# PROBLEM TO WORK ON:
Copy each line below in which the string "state" appears.

[Opening DATA BLOCK section]

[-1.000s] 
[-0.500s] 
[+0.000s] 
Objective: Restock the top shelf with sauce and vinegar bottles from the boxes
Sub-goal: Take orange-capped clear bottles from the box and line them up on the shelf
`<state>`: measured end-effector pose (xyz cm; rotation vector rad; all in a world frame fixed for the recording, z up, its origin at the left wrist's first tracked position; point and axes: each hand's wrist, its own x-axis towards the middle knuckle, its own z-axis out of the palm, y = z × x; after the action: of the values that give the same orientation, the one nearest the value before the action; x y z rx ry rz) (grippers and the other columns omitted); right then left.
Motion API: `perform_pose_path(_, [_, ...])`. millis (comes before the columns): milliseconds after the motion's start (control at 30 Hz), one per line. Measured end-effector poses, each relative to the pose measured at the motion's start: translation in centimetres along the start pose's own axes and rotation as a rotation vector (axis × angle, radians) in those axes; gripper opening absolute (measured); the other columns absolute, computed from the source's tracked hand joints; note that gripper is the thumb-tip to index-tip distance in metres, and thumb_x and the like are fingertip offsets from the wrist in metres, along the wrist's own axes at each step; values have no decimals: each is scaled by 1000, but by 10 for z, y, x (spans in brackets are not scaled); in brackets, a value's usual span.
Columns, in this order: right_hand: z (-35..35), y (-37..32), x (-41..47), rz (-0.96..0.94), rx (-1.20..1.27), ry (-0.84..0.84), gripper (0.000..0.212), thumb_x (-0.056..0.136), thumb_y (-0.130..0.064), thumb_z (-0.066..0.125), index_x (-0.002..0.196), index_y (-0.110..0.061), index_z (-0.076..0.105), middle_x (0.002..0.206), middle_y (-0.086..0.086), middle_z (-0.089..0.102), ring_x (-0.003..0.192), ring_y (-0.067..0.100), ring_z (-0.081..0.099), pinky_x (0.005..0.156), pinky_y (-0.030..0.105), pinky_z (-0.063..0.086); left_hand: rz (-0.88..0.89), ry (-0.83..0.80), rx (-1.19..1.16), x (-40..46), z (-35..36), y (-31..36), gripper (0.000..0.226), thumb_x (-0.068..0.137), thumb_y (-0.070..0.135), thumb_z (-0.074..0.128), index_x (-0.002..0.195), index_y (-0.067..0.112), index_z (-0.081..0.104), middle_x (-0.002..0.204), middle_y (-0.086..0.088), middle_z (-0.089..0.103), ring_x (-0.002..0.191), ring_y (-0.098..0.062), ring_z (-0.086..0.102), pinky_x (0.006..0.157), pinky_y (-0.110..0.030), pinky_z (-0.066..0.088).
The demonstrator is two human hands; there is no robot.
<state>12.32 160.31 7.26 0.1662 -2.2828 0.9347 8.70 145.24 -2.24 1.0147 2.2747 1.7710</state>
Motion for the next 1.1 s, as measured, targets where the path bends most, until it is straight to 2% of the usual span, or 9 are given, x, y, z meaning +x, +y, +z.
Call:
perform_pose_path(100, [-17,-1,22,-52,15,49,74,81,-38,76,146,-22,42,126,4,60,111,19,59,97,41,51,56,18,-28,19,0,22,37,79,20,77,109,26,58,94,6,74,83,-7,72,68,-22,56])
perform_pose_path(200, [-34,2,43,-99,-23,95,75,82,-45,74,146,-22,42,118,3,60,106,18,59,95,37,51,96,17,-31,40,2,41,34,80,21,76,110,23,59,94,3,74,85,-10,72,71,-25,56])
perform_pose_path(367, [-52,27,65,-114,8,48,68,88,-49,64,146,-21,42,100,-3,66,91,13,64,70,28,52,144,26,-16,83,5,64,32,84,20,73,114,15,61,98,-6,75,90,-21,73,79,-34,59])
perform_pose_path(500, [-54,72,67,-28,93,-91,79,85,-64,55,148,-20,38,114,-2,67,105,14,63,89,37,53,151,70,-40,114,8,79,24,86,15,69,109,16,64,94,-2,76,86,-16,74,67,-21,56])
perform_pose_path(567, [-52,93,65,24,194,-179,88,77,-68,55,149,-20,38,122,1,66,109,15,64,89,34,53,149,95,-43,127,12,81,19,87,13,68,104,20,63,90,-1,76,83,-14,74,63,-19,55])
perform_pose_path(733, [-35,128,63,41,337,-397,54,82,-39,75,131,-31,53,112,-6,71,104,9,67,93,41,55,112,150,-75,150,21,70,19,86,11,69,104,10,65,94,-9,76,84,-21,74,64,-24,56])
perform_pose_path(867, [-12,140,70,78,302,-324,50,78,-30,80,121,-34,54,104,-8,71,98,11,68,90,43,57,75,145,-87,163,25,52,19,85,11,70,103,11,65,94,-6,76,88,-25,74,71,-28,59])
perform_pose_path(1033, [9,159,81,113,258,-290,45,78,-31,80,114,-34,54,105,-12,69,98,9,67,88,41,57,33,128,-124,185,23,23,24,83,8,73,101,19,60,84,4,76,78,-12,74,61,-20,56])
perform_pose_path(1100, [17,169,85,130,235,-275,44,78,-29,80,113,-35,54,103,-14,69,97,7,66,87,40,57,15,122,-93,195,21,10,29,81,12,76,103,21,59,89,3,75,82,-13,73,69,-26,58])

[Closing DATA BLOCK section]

# RESULT:
`<state>`: measured end-effector pose (xyz cm; rotation vector rad; all in a world frame fixed for the recording, z up, its origin at the left wrist's first tracked position; point and axes: each hand's wrist, its own x-axis towards the middle knuckle, its own z-axis out of the palm, y = z × x; after the action: of the values that give the same orientation, the one nearest the value before the action; x y z rx ry rz) (grippers and the other columns omitted); right then left.
<state>12.32 160.31 7.26 0.1662 -2.2828 0.9347 8.70 145.24 -2.24 1.0147 2.2747 1.7710</state>

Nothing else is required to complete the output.